GIP receptor antagonism reverses obesity, insulin resistance, and associated metabolic disturbances induced in mice by prolonged consumption of high-fat diet.

The gut hormone gastric inhibitory polypeptide (GIP) plays a key role in glucose homeostasis and lipid metabolism. This study investigated the effects of administration of a stable and specific GIP receptor antagonist, (Pro(3))GIP, in mice previously fed a high-fat diet for 160 days to induce obesity and related diabetes. Daily intraperitoneal injection of (Pro(3))GIP over 50 days significantly decreased body weight compared with saline-treated controls, with a modest increase in locomotor activity but no change of high-fat diet intake.
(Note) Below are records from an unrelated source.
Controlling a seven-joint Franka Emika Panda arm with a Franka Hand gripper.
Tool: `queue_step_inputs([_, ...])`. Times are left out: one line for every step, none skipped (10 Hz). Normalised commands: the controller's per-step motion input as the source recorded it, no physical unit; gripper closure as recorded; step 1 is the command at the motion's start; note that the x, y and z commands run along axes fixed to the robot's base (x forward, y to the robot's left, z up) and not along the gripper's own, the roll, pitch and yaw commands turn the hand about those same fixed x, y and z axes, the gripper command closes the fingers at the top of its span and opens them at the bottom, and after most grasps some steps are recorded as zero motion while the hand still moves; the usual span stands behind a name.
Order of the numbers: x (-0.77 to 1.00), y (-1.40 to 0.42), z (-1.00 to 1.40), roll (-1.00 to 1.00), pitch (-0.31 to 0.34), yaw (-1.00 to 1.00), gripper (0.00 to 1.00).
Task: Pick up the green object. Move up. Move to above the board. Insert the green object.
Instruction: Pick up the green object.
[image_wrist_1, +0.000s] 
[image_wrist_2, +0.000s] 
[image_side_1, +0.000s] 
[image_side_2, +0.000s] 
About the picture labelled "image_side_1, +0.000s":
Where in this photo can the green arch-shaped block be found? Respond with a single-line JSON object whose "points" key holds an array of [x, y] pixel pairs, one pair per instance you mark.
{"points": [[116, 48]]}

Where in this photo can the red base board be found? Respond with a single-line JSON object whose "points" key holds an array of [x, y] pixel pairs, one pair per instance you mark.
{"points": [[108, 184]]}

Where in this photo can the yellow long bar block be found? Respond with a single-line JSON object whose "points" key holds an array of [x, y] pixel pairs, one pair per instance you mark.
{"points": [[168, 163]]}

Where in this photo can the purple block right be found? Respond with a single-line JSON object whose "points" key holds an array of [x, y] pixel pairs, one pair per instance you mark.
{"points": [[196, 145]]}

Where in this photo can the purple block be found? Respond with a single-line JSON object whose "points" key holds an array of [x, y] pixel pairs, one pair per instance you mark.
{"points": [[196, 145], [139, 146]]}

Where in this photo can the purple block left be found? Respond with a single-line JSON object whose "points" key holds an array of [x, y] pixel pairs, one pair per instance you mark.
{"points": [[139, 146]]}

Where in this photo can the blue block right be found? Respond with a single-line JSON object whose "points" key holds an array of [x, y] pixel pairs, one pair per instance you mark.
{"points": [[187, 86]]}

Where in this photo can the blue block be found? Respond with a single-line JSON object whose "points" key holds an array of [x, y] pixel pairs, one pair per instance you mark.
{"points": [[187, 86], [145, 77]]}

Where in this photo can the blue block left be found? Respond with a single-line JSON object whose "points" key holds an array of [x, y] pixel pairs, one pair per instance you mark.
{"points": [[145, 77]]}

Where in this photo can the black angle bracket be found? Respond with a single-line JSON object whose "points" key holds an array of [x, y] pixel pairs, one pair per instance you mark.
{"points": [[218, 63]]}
Plasma glucose, glycated hemoglobin, and pancreatic insulin were restored to levels of chow-fed mice, and circulating triglyceride and cholesterol were significantly decreased. (Pro(3))GIP treatment also significantly decreased circulating glucagon and corticosterone, but concentrations of GLP-1, GIP, resistin, and adiponectin were unchanged. Adipose tissue mass, adipocyte hypertrophy, and deposition of triglyceride in liver and muscle were significantly decreased. These changes were accompanied by significant improvement of insulin sensitivity, meal tolerance, and normalization of glucose tolerance in (Pro(3))GIP-treated high-fat-fed mice. (Pro(3))GIP concentrations peaked rapidly and remained elevated 24 h after injection. These data indicate that GIP receptor antagonism using (Pro(3))GIP provides an effective means of countering obesity and related diabetes induced by consumption of a high-fat, energy-rich diet.